WORK INSTRUCTION:
Taking the line with "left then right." as the first and the line with "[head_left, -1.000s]" as the last, set down the lines below exactly, pictures excluded.

RAW DATA:
┌──

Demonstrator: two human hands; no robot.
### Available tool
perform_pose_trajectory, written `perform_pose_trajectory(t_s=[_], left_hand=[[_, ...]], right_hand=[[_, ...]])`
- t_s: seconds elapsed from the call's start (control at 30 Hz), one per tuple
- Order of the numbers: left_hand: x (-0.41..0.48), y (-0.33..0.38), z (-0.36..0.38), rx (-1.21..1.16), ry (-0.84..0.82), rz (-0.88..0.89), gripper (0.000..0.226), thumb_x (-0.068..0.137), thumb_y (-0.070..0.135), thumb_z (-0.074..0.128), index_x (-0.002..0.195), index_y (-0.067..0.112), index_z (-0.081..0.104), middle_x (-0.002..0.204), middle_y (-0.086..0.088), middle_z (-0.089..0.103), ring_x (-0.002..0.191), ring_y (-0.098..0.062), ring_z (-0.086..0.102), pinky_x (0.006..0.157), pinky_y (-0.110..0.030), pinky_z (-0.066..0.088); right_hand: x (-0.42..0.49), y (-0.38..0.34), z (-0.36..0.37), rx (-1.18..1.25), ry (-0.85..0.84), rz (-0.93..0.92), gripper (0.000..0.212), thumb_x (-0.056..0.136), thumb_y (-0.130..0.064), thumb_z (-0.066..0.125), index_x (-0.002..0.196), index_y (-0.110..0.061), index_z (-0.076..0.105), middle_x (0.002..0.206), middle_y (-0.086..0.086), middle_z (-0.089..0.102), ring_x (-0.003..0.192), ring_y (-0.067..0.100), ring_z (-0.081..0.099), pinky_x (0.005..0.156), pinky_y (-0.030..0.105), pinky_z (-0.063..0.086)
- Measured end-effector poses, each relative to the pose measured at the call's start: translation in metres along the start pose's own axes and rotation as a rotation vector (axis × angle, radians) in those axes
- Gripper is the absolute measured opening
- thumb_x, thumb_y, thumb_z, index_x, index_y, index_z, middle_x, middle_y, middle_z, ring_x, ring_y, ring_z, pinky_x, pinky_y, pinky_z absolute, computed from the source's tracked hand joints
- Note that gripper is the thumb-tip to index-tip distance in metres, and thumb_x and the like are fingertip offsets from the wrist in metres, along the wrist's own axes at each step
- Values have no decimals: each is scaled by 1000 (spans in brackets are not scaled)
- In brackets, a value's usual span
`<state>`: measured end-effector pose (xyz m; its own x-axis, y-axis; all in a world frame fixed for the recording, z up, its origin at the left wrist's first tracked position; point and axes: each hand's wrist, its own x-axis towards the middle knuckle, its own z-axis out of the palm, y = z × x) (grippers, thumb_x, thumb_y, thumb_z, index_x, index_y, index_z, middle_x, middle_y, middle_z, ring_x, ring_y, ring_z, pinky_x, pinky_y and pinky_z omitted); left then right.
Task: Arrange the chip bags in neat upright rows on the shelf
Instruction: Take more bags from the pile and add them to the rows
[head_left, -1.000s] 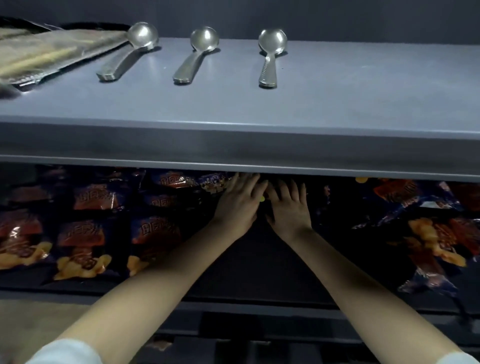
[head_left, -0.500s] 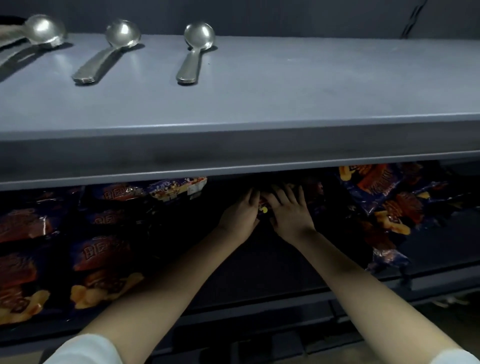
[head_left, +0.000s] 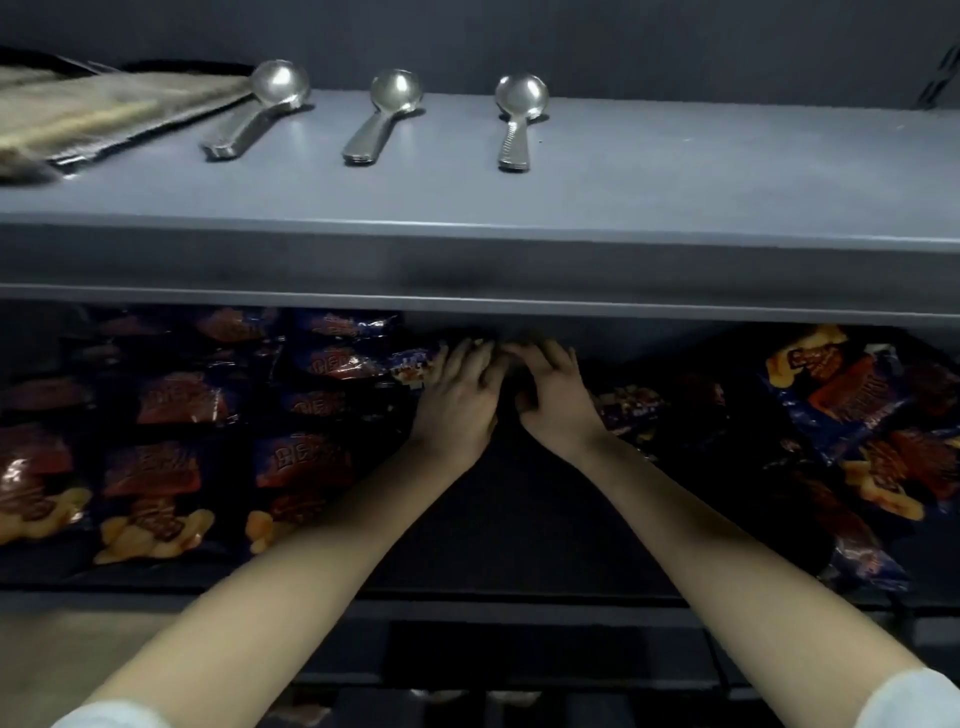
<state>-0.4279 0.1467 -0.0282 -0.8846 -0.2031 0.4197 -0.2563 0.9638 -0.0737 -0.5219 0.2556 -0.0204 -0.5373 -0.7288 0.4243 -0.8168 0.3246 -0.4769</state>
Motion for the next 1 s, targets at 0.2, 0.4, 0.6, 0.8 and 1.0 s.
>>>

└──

RESULT OF THIS EXERCISE:
`<state>`: measured end-effector pose (xyz m; its own x-axis, y-axis; all in a world frame fixed for the recording, z up, its origin at the left wrist's first tracked position; point and axes: each hand's wrist, its own x-axis towards the middle knuckle, its own z-axis out of the palm, y = z × x) (grippers, thumb_x, thumb_y, thumb_z, index_x, index_y, index_z, middle_x, middle_y, middle_z, ring_x, ring_y, ring_z, pinky_x, pinky_y and pinky_z omitted); left then right.
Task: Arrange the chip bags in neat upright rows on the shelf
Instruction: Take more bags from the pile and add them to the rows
[head_left, -1.000s] 

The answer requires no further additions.